I didn't believe the owner or manager would be comfortable with having our prominence abused with lazy, dramatic protests. And there was no protest, it was just lazy abuse of private property.
At the same time,
I did not realize it was the pride parade that day, I usually worked late nights but had an open shift and as I said, made the quick judgement call. I had already poured boiling water on it when I was told about the parade.
The other aspect of this, is all other chalk on the street (which I only then noticed) was just pointing out the locations of the parade route and the like. Our bar was the only one with a massive, political message outside, which would make it appear that we were making the statement.

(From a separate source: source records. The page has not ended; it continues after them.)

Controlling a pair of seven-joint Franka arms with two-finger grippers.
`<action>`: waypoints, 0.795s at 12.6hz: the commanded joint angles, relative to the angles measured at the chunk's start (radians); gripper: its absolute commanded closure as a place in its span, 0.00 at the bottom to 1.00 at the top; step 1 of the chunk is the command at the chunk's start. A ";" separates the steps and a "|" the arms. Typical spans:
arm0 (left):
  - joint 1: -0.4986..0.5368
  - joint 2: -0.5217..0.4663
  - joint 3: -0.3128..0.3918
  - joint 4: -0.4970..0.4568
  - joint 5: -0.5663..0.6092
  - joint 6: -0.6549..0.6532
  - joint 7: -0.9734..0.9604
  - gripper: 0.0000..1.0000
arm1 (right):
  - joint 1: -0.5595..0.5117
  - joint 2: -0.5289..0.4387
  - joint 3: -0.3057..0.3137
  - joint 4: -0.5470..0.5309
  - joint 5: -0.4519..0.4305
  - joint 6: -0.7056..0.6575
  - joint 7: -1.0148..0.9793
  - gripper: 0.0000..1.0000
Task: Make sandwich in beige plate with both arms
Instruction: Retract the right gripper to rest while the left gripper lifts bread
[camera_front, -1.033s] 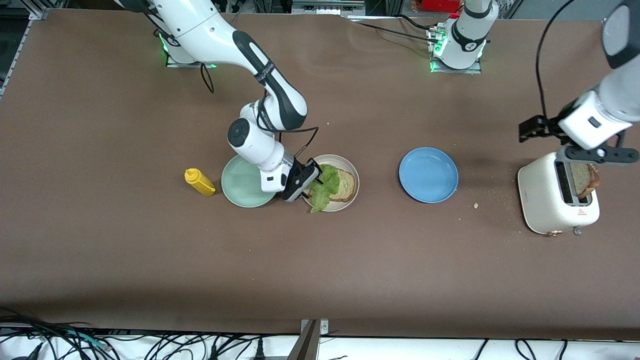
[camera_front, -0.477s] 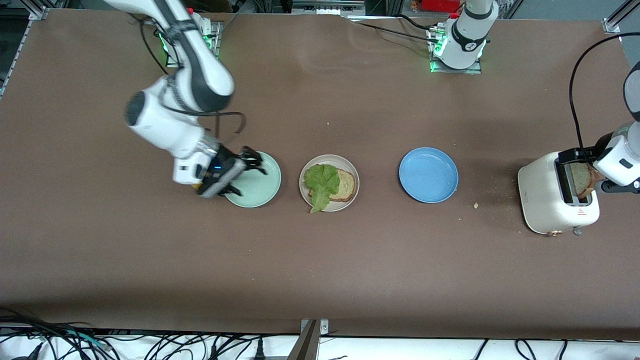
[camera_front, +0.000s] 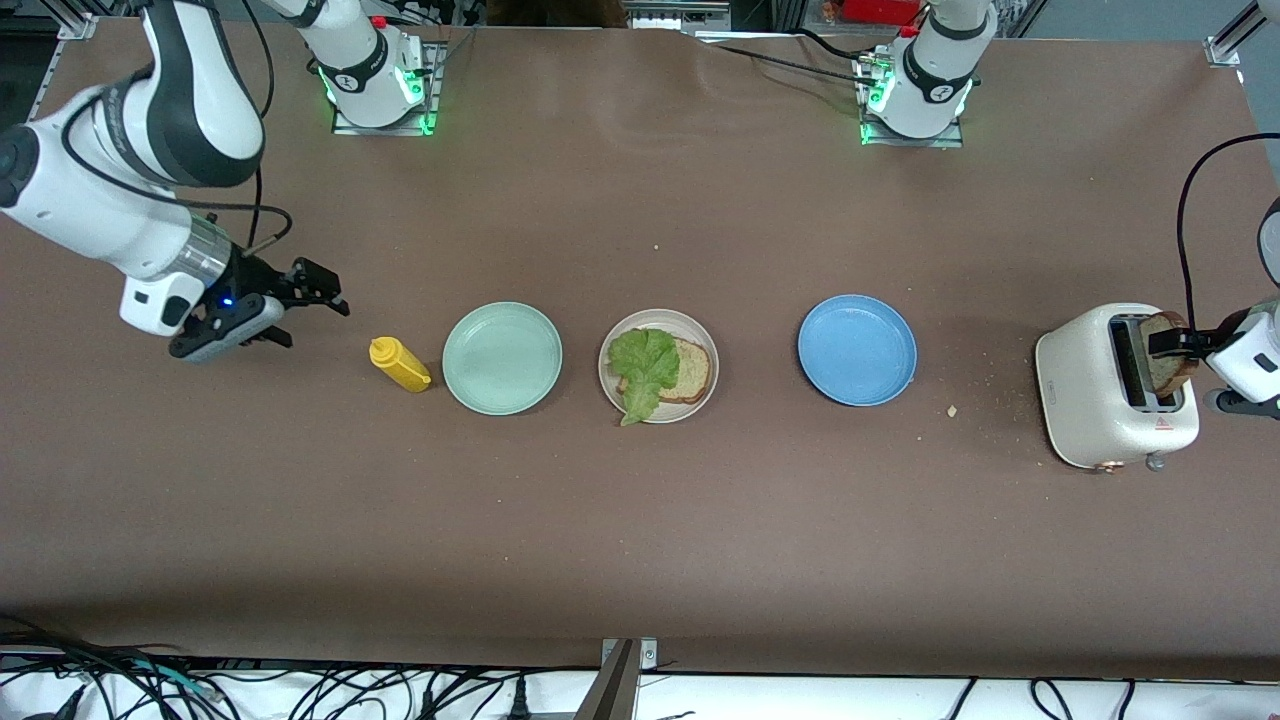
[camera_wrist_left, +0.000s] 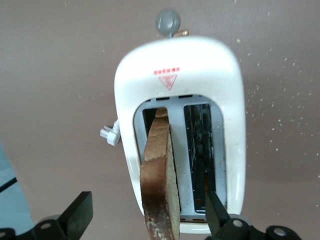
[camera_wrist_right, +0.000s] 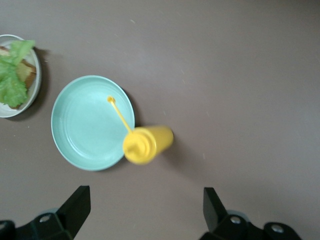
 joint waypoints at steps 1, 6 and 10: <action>0.022 -0.018 -0.016 -0.033 -0.045 0.007 0.015 0.36 | 0.008 -0.078 0.010 0.067 -0.144 -0.174 0.252 0.00; 0.022 -0.018 -0.016 -0.018 -0.046 -0.006 0.022 1.00 | -0.006 0.139 0.006 0.564 -0.206 -0.477 0.391 0.00; 0.022 -0.044 -0.020 0.023 -0.047 -0.059 0.022 1.00 | -0.015 0.158 0.006 0.613 -0.196 -0.514 0.430 0.00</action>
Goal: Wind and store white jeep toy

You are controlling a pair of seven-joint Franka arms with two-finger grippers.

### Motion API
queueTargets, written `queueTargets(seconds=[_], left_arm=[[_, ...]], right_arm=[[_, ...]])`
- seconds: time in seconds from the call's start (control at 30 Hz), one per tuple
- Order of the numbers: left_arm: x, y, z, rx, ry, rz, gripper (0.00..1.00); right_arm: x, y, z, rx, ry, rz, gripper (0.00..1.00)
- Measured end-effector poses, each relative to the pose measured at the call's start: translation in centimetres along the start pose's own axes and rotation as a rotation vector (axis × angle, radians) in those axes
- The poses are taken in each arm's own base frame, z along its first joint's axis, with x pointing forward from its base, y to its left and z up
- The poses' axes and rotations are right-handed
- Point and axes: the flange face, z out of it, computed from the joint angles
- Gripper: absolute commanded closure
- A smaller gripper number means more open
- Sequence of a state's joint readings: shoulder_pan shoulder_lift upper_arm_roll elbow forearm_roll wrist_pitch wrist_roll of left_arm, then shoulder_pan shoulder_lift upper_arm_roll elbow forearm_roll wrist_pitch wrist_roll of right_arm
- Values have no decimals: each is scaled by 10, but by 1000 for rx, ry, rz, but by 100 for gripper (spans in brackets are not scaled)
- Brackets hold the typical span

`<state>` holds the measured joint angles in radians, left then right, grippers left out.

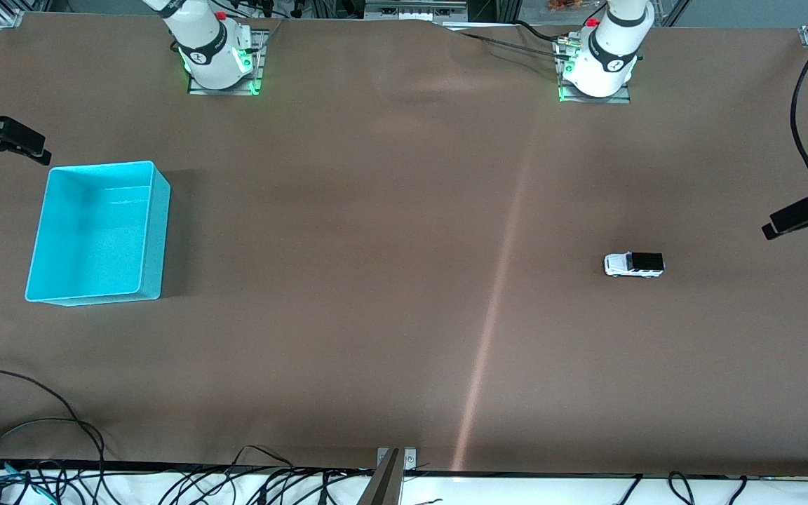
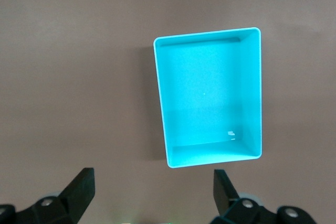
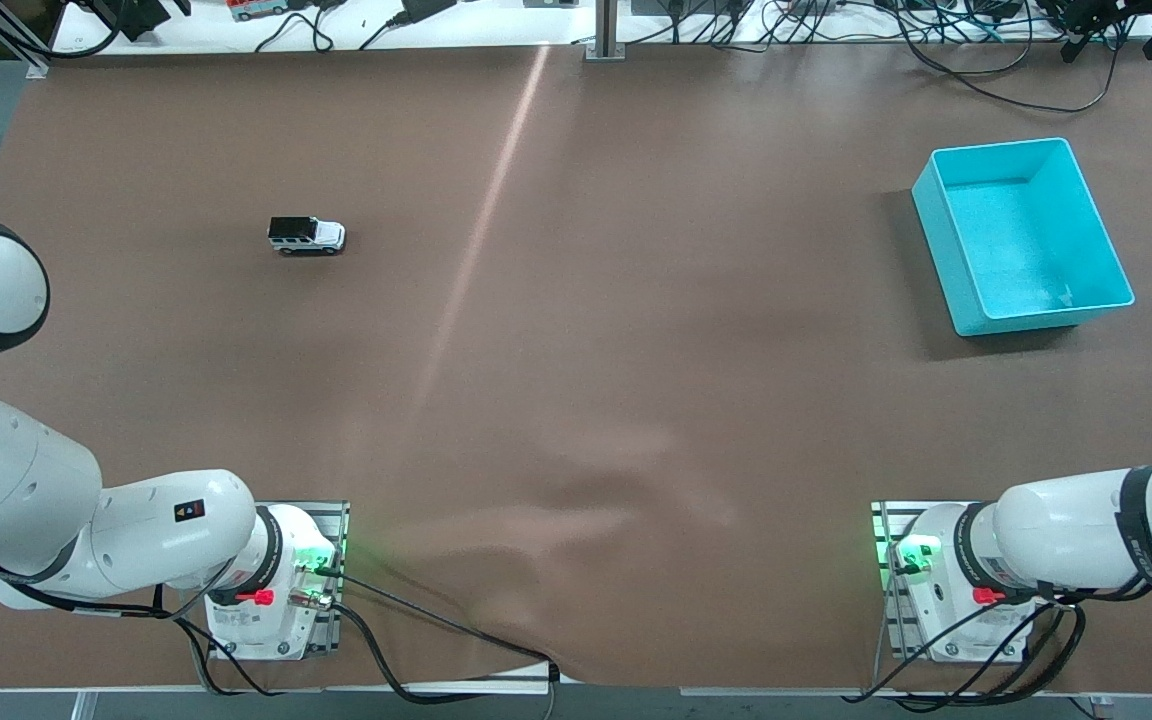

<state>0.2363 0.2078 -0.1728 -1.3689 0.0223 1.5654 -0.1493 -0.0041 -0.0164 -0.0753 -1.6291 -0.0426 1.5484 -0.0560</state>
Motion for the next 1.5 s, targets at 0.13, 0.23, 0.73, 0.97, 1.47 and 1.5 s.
queueTargets(seconds=[0.13,0.23,0.73,0.97,1.47,1.5], left_arm=[[-14,10,1,19,-12,13,0],[-23,14,3,29,-20,18,0],[-30,11,6,36,-31,12,0],[-30,11,6,35,-30,12,0],[-30,14,6,35,-29,18,0],[-30,15,6,35,-29,19,0]], right_arm=[[0,0,-1,0,3,0,0],[0,0,-1,0,5,0,0],[2,0,-1,-1,13,0,0],[2,0,-1,-1,15,0,0],[3,0,-1,-1,19,0,0],[3,0,-1,-1,20,0,0]])
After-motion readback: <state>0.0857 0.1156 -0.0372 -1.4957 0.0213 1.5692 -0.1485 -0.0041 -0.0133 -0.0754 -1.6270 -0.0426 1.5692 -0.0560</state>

Anyway, a lesbian and a gay man who worked at the bar immediately claimed I was a homophobe and tried desperately to get me in shit with the owner, etc. The GM defended me up and down as looking out for the best interests of the business.
It didn't matter that it was "pride day", it doesn't make sense for a business to scrawl huge politically charged messages outside, and that was why I made the judgement.
They were speechless that business trumped complaining. This actually would result in my promotion in less than a month because the upper management knew I wasn't fucking around.
Even so, I really liked the two of them and would eventually earn their respect through hard work and reliability. We became fairly chummy. The woman was bitter and middle-aged but we got along great. The guy hit on me all the time, but he's overall a cool guy to be around.